Hallo Gefährt*Innen und Leser*Innen,

in dieser Ausgabe findet ihr einige Texte und Berichte über anarchistische Themen und Kämpfe, mit lokalem Bezug. Kurz nach dem Erscheinen der letzten Ausgabe erlang das kleine Dörfchen Escheburg erschreckend bundesweite Aufmerksamkeit. In einem Wohngebiet wurde ein Haus für einige Flüchtlinge hergerichtet, auf welches einen Tag vor dem geplanten Einzug, ein Brandanschlag durch einen Nachbarn verübt wurde. Eine Tat, die sich mit einem Blick nach Lübeck, Tröglitz, Meißen, Freital,…, unglücklicherweise nicht als Einzelfall entpuppt. Es sind nicht nur Nazis die gegen Flüchtlinge und Migrant*Innen hetzen, sondern solch einen Hass findet sich selbst in der sogenannten „Mitte“. Auch das Neonaziproblem im Kreis Herzogtum Lauenburg nimmt nicht ab. Nicht nur Schwarzenbek liegt im Fokus der Neonazis, sondern auch Geesthacht, Büchen und vereinzelnd auch die umliegenden Dörfer. Durch das Engagement von Antifaschist*Innen und Anarchist*Innen ist von den Schmierereien und Plakaten, welche die Neonazs hinterließen, nicht lange etwas zu sehen.

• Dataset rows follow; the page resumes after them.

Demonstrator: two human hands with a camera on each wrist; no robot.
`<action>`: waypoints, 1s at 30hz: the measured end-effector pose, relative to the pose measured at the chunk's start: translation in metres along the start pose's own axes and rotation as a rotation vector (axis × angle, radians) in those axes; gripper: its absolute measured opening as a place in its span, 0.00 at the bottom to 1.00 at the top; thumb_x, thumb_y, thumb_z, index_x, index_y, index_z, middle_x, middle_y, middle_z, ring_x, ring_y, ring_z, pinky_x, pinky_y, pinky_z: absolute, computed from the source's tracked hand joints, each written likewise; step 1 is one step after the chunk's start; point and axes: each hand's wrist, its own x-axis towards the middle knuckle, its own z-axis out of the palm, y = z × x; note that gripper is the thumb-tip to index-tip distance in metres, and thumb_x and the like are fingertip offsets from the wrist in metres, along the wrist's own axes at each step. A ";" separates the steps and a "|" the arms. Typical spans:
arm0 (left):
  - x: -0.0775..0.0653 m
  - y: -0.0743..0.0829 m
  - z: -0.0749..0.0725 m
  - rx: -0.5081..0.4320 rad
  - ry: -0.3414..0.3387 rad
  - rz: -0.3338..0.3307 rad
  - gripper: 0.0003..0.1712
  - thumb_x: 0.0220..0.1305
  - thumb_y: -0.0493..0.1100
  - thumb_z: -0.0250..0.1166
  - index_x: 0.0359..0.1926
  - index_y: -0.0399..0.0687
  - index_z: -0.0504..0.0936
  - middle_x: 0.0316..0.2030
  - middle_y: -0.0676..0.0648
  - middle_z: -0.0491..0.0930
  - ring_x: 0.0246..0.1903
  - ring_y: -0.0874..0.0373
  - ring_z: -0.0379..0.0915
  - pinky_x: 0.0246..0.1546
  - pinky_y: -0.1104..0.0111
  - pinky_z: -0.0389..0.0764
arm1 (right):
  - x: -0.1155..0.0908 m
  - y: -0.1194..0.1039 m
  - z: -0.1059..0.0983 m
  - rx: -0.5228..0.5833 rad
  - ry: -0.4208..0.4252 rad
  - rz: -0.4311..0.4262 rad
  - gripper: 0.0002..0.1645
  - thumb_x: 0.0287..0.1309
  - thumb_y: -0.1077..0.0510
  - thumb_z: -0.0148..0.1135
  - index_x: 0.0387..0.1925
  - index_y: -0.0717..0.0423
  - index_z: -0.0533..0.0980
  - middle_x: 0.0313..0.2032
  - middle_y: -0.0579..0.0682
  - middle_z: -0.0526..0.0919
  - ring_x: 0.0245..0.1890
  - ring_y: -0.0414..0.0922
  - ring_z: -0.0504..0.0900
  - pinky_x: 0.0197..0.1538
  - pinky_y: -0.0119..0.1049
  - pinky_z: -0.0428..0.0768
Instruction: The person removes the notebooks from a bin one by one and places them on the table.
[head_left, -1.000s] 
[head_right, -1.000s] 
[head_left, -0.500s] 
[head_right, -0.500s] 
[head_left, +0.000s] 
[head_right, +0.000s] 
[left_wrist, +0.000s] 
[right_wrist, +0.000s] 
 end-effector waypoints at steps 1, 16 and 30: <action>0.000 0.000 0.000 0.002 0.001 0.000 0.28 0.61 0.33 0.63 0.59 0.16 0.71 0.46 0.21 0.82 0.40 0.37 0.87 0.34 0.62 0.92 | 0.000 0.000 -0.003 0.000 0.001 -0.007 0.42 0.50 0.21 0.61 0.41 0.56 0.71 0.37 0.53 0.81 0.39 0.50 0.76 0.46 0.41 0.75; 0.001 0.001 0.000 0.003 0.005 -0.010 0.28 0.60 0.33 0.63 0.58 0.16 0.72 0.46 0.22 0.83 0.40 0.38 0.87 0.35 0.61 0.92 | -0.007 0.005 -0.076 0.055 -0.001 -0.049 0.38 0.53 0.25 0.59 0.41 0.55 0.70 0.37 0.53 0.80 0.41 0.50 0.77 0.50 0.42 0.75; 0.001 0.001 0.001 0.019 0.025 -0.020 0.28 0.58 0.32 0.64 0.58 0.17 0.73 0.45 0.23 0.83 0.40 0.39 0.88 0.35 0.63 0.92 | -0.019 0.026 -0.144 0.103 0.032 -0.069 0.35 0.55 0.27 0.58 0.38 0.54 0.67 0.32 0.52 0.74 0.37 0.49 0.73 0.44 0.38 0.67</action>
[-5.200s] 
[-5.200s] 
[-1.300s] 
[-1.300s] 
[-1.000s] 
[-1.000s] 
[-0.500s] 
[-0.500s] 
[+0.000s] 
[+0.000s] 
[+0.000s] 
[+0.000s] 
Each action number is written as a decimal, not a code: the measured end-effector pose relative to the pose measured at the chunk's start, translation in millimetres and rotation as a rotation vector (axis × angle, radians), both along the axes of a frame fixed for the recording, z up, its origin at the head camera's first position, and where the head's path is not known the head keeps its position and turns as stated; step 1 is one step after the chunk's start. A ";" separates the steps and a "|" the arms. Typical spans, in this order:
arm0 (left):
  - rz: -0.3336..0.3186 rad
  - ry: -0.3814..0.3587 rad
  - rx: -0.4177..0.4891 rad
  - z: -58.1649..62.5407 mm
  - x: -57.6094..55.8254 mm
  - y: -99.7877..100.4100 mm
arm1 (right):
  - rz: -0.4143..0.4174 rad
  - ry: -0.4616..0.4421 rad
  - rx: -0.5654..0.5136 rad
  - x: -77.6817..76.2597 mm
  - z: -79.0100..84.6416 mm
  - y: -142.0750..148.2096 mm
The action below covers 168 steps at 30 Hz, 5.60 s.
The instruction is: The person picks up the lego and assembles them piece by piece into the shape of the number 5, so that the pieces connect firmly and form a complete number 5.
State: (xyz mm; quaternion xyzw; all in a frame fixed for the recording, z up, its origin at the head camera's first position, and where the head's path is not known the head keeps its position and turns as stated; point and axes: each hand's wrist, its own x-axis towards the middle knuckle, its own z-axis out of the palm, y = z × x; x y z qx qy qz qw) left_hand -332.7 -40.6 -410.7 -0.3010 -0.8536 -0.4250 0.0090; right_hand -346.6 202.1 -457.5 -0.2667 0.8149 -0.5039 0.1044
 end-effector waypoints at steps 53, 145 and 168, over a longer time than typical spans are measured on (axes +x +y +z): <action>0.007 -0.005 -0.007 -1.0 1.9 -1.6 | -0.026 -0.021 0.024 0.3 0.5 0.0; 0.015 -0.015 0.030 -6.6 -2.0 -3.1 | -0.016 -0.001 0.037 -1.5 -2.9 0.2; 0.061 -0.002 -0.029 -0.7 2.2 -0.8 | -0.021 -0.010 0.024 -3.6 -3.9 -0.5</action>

Da es bis vor kurzem noch kaum Interesse an dem Naziproblem gab, haben wir uns dazu entschieden zwei Texte der anarchistischen Gruppe Schwarzenbek abzudrucken. Die Texte zielten auf die Heuchelei der Politiker*Innen in Schwarzenbek, im Bezug auf Rassismus und Faschismus. Weitere Themen mit lokalem Bezug sind eine Chronik der Naziaktivitäten seit November 2014 und ein inhaltlicher Text zu den regelmäßig stattfindenden Infoständen in Schwarzenbek, sowie zwei Leser*Innenbriefe. Ebenso einen Kurzbericht zu dem „anarchistischen 1. Mai in Schwarzenbek“.

Viel Spaß beim Lesen und für einen kämpferischen Sommer!